A rivelarlo, recentemente, i leaks di Julian Asssange il quale ha
anche promesso una “taglia” di 100 mila dollari a chi sia in
grado di fornire informazioni e particolari sull’accordo.
Un
accordo il cui fine sarebbe quello di eliminare gli ostacoli al
libero scambio ma che invece toglierà (anche) le regole, rigide, che
controllano la sicurezza del consumatore e la salute dell’ambiente
in alcune zone del globo perchè, in nome della semplificazione
estrema, saranno ritenuti “ostacoli”.
Stiamo
parlando dell’accordo Transatlantico (TTIP) e di quello
Transpacifico (TPP), una deregulation che parte dal commercio ma che
rischia di travolgere anche voci come le normative sulla sicurezza
alimentare.

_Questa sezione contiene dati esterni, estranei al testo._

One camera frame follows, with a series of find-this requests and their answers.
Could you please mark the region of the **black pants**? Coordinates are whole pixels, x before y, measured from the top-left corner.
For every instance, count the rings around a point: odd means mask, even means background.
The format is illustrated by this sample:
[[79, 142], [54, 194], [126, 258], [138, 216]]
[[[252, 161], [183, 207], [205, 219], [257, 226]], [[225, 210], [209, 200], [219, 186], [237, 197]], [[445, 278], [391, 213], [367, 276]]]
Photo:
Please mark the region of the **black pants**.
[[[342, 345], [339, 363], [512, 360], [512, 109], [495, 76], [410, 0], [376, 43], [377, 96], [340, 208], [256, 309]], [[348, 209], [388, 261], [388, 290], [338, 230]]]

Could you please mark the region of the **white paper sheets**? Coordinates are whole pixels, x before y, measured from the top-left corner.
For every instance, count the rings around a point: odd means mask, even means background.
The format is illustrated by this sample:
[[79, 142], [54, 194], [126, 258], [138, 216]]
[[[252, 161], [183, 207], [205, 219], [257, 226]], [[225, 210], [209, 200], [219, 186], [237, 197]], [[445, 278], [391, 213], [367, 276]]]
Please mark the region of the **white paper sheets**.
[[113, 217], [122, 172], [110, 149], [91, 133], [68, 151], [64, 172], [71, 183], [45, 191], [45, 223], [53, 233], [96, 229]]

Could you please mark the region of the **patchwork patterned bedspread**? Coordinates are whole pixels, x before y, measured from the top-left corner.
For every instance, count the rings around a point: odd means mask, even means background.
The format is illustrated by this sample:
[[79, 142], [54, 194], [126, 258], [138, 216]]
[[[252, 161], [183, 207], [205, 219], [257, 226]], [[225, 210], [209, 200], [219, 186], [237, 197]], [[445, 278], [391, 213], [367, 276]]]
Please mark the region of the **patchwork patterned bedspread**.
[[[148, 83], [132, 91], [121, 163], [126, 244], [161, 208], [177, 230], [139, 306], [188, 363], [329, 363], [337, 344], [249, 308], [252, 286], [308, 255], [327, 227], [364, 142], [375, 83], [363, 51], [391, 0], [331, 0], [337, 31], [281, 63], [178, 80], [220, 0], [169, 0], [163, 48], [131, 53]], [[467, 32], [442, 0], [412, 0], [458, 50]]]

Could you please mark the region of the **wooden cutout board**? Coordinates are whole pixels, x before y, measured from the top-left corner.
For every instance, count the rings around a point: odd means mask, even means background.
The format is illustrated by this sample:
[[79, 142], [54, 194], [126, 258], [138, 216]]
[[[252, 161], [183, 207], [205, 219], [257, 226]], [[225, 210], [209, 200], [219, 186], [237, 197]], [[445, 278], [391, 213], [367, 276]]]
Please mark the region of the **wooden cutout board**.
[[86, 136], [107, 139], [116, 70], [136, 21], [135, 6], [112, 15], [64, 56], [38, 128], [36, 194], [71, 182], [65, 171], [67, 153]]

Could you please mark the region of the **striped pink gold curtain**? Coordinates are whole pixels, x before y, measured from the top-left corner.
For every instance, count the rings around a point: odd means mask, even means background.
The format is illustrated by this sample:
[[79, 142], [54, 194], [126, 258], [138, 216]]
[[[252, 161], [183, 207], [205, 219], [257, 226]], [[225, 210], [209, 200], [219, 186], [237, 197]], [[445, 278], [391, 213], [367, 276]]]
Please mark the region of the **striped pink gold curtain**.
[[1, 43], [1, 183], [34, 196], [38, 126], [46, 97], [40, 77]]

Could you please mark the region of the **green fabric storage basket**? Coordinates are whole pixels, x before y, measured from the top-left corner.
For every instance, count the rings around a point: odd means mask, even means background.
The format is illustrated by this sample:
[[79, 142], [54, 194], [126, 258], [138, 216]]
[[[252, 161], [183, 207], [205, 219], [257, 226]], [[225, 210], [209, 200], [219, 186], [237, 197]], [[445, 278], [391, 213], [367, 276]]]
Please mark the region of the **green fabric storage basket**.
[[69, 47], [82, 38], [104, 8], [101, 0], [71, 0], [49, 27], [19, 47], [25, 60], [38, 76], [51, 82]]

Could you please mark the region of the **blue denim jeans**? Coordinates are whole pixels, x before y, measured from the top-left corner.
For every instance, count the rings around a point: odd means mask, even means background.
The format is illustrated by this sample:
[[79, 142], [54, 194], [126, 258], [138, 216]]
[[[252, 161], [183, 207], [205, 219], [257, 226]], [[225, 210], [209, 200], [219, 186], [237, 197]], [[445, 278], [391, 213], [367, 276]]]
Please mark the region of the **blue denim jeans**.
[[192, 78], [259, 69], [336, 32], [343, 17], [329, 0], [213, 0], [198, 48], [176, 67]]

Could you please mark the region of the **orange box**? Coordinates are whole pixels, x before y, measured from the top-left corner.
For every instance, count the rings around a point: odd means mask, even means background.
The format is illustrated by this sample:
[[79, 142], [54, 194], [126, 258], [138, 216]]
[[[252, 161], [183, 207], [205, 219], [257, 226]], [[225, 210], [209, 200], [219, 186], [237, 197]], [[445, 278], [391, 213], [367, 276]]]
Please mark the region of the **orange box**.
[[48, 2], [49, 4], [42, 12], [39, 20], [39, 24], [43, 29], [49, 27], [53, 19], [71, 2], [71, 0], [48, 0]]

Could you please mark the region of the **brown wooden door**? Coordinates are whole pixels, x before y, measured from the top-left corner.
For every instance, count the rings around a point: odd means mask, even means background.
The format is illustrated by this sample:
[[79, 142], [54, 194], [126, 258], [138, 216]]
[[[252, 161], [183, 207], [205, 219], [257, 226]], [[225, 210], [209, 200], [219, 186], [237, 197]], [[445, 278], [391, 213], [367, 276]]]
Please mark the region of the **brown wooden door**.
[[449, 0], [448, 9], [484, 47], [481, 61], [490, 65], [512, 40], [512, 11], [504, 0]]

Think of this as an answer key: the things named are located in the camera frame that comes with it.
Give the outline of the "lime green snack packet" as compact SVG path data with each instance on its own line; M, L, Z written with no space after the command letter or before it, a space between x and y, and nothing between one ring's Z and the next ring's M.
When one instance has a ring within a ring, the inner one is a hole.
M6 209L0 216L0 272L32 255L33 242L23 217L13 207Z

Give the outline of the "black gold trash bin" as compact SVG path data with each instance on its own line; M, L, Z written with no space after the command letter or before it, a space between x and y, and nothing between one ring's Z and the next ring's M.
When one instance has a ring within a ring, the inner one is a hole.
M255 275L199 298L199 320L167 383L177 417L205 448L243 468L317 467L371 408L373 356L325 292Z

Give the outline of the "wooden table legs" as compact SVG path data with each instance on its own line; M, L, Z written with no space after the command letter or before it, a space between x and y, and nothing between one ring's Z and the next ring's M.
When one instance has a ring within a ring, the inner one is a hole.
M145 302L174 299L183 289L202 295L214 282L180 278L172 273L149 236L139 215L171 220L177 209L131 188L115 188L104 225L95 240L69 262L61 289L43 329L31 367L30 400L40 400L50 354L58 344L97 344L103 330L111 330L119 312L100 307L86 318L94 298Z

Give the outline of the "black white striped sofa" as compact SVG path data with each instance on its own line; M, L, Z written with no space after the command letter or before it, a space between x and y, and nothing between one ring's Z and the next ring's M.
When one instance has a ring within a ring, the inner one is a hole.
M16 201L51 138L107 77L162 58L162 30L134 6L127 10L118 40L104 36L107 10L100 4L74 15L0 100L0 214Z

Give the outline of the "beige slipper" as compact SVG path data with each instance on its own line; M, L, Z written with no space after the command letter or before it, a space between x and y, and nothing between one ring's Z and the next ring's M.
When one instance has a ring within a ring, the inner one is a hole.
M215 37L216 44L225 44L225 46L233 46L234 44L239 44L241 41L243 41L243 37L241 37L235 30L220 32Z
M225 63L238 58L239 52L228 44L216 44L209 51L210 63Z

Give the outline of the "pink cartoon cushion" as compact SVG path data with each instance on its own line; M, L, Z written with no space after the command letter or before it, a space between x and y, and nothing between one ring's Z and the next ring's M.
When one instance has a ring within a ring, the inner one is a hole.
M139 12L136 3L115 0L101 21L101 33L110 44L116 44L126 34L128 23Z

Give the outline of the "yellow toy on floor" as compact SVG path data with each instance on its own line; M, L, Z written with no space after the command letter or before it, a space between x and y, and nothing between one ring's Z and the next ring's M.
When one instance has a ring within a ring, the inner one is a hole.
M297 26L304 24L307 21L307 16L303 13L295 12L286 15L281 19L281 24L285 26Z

Un pericolo per chi, come l’Italia fa del cibo, e
soprattutto del cibo di qualità, una sua bandiera oltre che un suo
trampolino di (ri)lancio dell’economia nazionale.
Capiamo
di cosa si tratta. Se possibile
Un
esempio per capire a cosa andiamo incontro venga direttamente dalla
tracciabilità del prodotto. Secondo le regole statunitensi, infatti,
uno dei pochissimi obblighi per l’etichettatura è l’inserimento
delle informazioni nutrizionali, ma non della provenienza del
prodotto il quale potrebbe tranquillamente arrivare da zone in cui
l’uso di pesticidi da anni giudicati cancerogeni, è ancora
permesso. In virtù della nuova normativa, sulle nostre tavole
potrebbero arrivare prodotti la cui origine non è minimamente
rintracciabile, con buona pace del DOC, del IGP , delle oltre 270
tipicità italiane finora tutelate e dei più banali concetti dello
slow food, oltre che della razionalità.
Insomma
un vantaggio che apparentemente sarebbe solo per gli Usa, nazione che
forse sta intuendo in maniera sempre più forte la necessità di
dover trovare un mercato di sbocco che possa essere più vantaggioso
rispetto ai classici canoni di scambio.
Un
esempio?
Negli
Usa la carne può essere trattata con il cloro utilizzato come
antimicrobico cosa che in Europa è vietata da quasi 20 anni. Lo
stesso dicasi per l’uso dell’ormone della crescita. Senza contare
l’uso degli Ogm, gli organismi geneticamente modificati: la
questione sulla loro eventuale nocività è ancora aperta e, nel
dubbio, le nazioni europee hanno evitato la possibilità di usarle
all’interno dei rispettivi confini nazionali, anche solo per pura
precauzione, mentre invece negli Usa tutto è lecito fino a che non
ne è dimostrata la tossicità. Un approccio diametralmente opposto
che si evince anche dalla normativa che regola il settore alimentare,
punta di diamante non solo per l’Italia ma anche per nazioni come
la Francia, la stessa che avrebbe delle conseguenze particolarmente
nefaste, soprattutto dalla concorrenza sleale di chi introdurrebbe
prodotti di qualità più scadente a prezzi particolarmente bassi,
delimitando, di fatto, l’eliminazione dal mercato dei piccoli
produttori.
Ci
conviene?
Da
ricordare, inoltre che dal 2000 la sicurezza sugli alimenti è
regolata dal Libro bianco della Commissione europea. Tutte norme che
potrebbero non essere sufficientemente forti di fronte alla clausola
Isds (Investor (Stoccolma: INVE-A.ST - notizie)
to state dispute settlement) in base alla quale una società che si
dovesse ritenere danneggiata dalle suddette normative, avrebbe la
possibilità di rivalersi legalmente sullo stato che gliele impone e,
quindi, ottenere un risarcimento. Un principio che permette alla
multinazionale di turno di minacciare direttamente una nazione, la
cui sovranità verrebbe di fatto limitata, per far valere il proprio
tornaconto. A tutto discapito delle buone intenzioni di chi, magari,
vorrebbe preservare non solo la salute dei suoi cittadini, ma anche
la genuinità del proprio prodotto. Genuinità che proprio dagli Usa
è messa a repentaglio in un mercato, quello del falso alimentare
italiano, che solo tra i confini di Washington vale 20 miliardi.